● Required work: The answer must be every line below that contains the string "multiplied".

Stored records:
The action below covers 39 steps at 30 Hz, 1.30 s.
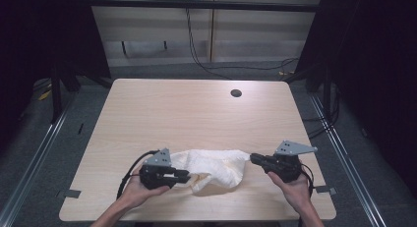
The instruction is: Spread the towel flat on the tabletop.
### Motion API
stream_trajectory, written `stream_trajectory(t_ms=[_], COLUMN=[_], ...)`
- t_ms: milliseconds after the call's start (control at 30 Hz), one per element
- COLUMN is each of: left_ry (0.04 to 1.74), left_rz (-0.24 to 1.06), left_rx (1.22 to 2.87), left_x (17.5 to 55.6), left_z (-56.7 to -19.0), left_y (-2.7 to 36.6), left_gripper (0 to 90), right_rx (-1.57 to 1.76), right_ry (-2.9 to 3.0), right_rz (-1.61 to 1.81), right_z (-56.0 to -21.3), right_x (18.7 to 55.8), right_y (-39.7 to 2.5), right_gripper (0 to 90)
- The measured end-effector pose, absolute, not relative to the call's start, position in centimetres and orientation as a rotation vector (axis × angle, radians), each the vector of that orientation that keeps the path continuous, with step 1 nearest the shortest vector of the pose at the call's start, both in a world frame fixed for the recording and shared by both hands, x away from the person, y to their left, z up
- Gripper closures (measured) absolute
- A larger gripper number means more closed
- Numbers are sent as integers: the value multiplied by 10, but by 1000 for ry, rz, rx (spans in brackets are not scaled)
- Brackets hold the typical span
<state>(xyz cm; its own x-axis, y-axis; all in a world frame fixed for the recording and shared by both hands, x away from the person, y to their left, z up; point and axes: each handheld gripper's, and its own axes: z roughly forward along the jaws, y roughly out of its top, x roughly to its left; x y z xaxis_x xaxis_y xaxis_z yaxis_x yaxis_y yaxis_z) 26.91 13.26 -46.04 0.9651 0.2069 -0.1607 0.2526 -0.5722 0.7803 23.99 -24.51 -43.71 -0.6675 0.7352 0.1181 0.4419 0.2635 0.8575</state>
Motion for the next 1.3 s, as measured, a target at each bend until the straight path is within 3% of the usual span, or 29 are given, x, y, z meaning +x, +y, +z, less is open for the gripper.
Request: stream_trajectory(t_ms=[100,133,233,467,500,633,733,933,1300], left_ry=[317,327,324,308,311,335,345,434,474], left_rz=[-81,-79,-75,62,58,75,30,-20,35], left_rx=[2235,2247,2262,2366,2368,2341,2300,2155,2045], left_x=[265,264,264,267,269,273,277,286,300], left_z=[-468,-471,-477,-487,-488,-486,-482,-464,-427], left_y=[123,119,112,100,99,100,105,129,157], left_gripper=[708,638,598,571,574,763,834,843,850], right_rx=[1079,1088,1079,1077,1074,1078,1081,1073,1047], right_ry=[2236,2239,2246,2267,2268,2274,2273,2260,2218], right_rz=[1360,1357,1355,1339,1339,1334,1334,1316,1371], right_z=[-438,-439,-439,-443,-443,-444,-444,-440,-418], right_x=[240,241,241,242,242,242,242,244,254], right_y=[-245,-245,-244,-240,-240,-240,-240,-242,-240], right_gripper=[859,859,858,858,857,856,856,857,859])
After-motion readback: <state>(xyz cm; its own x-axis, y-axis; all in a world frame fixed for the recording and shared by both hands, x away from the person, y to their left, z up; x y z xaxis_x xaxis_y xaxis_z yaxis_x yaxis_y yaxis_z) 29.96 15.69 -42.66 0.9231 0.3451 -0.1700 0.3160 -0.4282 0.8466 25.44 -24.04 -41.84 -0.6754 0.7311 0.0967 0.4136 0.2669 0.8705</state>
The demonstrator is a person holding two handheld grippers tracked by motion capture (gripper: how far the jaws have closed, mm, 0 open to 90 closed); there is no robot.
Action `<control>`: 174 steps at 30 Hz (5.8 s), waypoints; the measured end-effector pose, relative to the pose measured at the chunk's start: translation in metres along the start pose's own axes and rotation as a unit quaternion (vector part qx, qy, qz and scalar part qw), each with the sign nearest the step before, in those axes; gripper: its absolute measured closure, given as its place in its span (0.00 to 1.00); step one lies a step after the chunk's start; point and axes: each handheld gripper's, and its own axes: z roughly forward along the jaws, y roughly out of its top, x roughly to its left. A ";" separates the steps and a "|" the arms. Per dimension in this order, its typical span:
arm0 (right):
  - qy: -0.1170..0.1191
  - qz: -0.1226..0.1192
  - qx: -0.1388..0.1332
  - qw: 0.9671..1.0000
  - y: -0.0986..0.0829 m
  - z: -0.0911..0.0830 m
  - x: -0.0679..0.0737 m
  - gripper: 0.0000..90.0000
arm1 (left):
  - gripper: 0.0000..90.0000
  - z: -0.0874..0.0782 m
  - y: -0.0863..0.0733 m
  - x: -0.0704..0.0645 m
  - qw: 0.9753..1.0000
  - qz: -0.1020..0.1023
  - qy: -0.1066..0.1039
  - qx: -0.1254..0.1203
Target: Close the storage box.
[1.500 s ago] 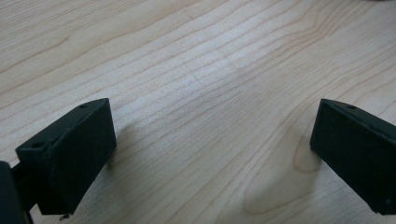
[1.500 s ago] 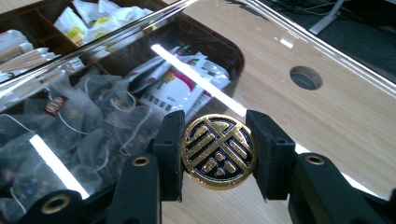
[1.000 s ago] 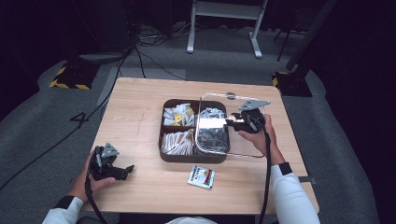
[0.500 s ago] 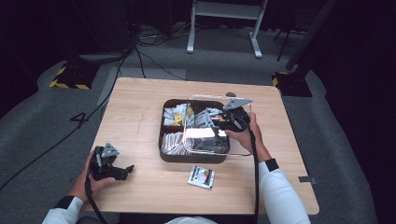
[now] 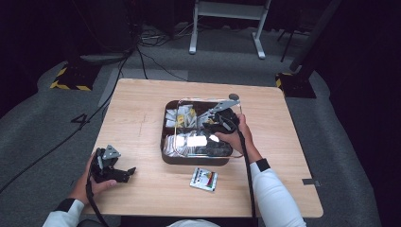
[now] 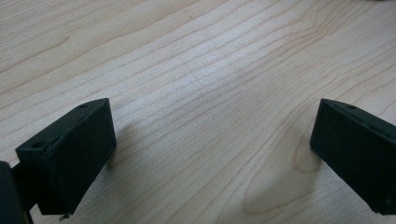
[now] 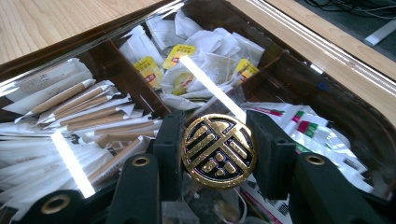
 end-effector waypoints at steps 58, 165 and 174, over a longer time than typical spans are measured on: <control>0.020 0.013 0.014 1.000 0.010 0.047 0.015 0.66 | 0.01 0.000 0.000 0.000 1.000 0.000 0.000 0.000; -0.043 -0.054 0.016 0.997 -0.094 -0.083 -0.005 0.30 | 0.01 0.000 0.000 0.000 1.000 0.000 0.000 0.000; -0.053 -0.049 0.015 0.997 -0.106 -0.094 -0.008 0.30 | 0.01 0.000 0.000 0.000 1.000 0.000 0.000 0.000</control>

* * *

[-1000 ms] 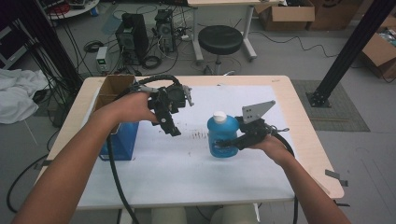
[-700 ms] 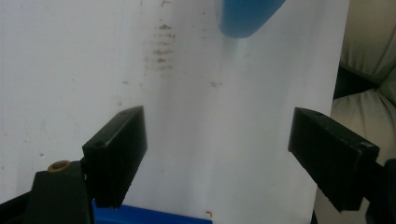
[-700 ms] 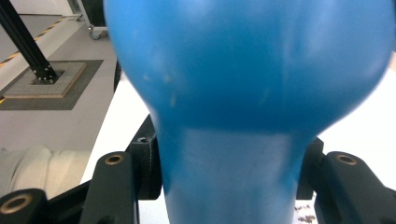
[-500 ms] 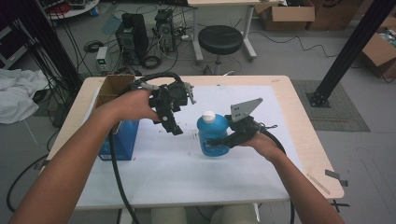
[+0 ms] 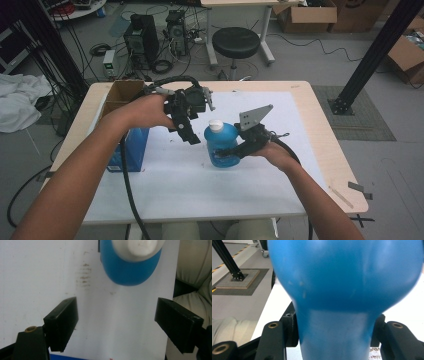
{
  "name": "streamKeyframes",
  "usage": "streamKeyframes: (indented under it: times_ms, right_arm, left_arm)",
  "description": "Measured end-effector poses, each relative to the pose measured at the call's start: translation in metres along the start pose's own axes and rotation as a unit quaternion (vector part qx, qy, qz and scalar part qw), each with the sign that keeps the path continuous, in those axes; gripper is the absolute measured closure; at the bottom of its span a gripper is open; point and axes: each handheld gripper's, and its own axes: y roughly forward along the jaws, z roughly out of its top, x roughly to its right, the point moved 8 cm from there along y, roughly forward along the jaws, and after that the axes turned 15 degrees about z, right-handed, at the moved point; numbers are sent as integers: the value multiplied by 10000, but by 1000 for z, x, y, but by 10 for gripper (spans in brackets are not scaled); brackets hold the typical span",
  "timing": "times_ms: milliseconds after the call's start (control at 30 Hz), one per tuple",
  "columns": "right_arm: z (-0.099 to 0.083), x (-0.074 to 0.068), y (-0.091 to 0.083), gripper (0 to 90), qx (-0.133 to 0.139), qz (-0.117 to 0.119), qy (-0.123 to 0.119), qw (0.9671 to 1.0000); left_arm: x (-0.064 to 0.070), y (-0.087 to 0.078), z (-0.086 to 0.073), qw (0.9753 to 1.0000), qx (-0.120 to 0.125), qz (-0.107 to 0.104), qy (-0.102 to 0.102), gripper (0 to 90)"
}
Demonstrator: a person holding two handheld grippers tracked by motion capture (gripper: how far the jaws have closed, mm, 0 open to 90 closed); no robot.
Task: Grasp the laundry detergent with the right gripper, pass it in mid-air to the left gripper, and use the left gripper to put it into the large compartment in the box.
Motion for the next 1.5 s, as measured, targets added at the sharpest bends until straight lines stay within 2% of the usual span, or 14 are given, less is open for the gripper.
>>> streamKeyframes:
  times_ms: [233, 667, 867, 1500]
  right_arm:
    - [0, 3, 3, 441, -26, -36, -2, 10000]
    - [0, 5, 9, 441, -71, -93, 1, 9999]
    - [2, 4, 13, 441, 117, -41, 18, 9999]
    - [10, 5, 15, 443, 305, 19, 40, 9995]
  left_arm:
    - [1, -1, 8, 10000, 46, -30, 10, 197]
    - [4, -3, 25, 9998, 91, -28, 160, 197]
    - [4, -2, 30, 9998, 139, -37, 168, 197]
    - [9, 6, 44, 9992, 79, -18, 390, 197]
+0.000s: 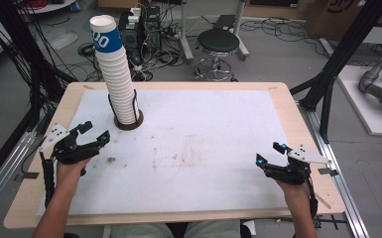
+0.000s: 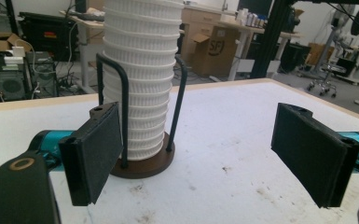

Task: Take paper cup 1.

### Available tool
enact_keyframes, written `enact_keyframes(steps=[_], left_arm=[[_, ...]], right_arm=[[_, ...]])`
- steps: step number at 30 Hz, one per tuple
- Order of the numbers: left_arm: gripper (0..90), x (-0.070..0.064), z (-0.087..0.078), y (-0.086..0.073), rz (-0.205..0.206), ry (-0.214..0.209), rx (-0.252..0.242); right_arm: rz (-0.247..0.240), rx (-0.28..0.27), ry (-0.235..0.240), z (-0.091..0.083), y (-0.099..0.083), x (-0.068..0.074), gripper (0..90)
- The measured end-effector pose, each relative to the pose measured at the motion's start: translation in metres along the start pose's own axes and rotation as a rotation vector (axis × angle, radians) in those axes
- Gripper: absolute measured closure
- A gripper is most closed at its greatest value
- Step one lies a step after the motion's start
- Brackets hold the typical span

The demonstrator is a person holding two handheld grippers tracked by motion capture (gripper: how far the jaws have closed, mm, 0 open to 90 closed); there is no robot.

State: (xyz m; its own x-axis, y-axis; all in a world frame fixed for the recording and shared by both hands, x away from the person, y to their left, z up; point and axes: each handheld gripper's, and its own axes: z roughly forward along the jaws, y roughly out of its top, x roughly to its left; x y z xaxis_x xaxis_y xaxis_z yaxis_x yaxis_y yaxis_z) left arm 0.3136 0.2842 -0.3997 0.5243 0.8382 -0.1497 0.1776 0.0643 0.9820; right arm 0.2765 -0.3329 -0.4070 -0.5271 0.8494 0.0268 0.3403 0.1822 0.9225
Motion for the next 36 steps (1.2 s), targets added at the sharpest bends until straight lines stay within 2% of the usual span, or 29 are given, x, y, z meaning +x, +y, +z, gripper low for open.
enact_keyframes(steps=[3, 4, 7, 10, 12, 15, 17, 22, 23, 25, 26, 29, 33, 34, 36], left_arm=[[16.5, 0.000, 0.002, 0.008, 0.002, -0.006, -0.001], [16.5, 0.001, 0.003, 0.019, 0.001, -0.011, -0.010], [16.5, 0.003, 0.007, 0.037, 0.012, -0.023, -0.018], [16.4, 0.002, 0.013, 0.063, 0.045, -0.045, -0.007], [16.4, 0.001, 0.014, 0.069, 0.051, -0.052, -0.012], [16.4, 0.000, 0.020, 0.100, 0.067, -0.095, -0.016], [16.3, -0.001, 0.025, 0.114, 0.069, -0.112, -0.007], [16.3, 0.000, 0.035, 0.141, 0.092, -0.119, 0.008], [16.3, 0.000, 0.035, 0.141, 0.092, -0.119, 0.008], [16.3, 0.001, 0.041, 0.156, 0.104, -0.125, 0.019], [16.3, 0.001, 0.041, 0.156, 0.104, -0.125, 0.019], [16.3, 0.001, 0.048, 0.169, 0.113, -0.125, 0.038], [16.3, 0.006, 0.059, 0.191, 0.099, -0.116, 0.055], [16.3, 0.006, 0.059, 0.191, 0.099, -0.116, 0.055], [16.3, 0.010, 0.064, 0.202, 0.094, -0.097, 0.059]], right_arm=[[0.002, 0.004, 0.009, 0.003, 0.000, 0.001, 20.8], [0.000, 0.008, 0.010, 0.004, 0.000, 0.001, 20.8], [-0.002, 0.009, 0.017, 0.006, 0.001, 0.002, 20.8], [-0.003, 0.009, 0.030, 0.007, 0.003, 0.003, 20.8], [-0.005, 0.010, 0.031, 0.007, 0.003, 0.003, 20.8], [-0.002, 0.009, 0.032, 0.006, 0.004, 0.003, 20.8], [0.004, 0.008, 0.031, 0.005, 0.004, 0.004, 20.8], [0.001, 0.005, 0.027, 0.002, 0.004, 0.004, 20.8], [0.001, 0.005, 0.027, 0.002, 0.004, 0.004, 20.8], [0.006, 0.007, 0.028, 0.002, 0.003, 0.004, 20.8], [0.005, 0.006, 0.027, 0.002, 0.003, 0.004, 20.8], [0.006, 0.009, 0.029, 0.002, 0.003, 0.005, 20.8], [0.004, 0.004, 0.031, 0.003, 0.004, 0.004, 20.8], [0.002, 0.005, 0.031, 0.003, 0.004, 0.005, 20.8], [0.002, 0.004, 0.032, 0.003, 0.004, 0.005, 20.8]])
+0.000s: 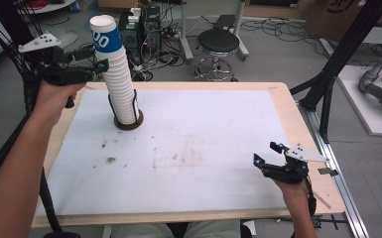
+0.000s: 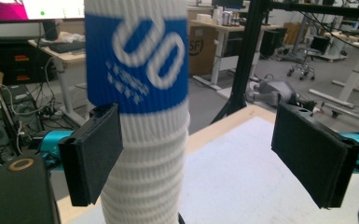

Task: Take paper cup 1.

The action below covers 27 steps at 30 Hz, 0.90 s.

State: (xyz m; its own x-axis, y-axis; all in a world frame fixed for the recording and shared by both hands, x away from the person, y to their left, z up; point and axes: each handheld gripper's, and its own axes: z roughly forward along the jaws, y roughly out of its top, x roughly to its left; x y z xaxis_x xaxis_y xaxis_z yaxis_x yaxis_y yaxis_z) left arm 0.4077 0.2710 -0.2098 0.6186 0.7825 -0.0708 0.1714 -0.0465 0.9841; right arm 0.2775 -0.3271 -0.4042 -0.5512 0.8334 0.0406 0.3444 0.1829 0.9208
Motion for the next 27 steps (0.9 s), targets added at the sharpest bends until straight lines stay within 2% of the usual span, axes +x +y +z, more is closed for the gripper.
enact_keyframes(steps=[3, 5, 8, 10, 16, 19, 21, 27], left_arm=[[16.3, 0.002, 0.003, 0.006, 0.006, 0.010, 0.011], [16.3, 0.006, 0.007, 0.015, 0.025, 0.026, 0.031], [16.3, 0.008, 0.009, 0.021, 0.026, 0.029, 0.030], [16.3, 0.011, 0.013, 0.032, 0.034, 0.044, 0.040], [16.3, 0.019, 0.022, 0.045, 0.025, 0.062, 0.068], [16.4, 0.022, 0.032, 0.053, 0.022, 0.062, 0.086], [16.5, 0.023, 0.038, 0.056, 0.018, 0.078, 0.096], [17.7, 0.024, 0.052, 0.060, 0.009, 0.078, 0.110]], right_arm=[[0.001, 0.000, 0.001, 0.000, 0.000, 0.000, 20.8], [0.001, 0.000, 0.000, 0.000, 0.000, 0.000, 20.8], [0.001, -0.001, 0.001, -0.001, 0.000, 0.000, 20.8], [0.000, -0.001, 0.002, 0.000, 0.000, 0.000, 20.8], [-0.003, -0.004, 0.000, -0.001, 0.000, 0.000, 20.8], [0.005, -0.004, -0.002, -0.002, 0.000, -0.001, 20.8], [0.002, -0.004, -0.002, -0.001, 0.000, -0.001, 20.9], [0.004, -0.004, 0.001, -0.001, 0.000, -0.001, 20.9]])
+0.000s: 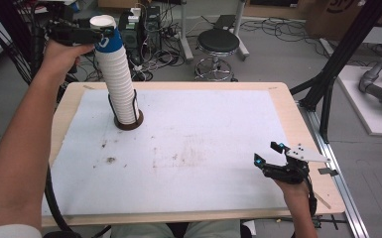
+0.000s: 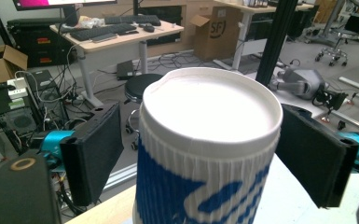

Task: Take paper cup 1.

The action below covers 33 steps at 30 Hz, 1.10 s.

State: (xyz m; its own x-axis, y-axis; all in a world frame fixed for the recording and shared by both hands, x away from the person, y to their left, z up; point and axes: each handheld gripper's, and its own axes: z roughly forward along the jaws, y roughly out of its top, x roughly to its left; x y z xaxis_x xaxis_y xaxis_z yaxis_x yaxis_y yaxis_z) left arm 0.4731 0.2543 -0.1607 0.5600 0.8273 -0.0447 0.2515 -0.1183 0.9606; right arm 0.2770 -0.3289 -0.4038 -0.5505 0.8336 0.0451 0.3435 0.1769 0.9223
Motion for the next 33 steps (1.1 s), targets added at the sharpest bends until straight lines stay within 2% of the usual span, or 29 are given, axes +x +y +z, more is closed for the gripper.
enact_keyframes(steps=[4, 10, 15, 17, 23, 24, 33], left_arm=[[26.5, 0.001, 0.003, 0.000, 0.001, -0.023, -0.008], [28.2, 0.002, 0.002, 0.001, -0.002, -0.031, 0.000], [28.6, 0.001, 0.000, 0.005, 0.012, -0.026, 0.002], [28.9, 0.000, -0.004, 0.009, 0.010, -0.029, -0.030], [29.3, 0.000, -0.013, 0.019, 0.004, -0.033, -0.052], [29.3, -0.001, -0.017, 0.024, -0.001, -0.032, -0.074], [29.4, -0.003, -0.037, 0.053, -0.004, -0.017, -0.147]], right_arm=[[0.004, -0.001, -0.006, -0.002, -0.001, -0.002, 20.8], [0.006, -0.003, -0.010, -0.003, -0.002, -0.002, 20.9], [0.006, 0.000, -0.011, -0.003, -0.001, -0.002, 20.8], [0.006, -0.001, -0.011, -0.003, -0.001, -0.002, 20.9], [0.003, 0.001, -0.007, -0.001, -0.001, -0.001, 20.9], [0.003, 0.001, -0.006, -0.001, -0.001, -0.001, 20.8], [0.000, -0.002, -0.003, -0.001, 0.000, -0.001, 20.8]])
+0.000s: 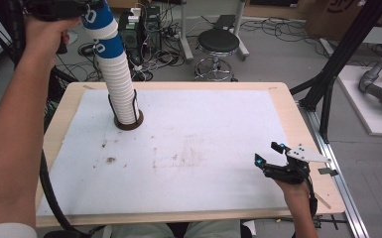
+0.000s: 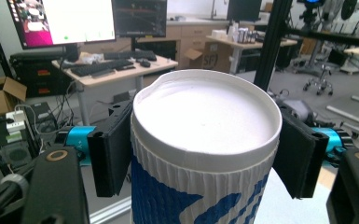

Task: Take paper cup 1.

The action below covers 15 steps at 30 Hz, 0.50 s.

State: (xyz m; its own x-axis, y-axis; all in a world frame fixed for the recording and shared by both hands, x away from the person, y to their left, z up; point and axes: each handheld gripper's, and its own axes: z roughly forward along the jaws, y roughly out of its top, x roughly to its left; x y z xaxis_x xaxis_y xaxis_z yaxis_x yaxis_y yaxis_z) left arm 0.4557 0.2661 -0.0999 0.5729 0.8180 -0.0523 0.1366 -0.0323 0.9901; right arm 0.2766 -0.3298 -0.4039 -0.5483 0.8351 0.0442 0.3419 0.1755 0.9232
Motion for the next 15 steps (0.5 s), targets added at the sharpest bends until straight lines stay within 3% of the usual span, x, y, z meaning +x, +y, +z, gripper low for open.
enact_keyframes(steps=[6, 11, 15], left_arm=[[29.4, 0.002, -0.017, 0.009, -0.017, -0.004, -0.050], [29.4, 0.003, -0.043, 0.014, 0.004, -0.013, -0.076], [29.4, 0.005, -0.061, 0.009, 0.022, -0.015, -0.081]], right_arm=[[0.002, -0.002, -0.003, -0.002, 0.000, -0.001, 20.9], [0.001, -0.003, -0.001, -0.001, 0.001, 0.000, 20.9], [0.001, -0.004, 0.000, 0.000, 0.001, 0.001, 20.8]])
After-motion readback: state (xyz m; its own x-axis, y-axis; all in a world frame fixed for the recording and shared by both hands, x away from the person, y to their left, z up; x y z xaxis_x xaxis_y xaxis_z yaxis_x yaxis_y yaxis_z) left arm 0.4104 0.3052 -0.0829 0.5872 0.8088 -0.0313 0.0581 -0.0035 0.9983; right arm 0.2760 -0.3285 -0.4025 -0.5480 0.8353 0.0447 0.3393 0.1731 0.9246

● Reply to the exercise:
- Numbers are sent as integers: the value multiplied by 10, but by 1000 for ry, rz, rx (spans in brackets are not scaled)
  "description": "Measured end-effector poses, each relative to the pose measured at the call's start: translation in metres along the start pose's own axes and rotation as a unit quaternion (vector part qx, qy, qz and scalar part qw), each with the sign that keeps the path continuous, in those axes; gripper is the absolute measured closure; at the bottom of its span a gripper is open; point and axes: each handheld gripper's, and its own axes: y roughly forward along the jaws, z roughly out of its top, x roughly to its right, the point moved 8 cm from there along y, roughly forward along the jaws, and after that the axes turned 15 degrees about z, right-handed, at the moved point; numbers are sent as integers: the value multiplied by 10000, but by 1000 for z, x, y, but by 10 for gripper (spans in brackets are not scaled); brackets hold the typical span",

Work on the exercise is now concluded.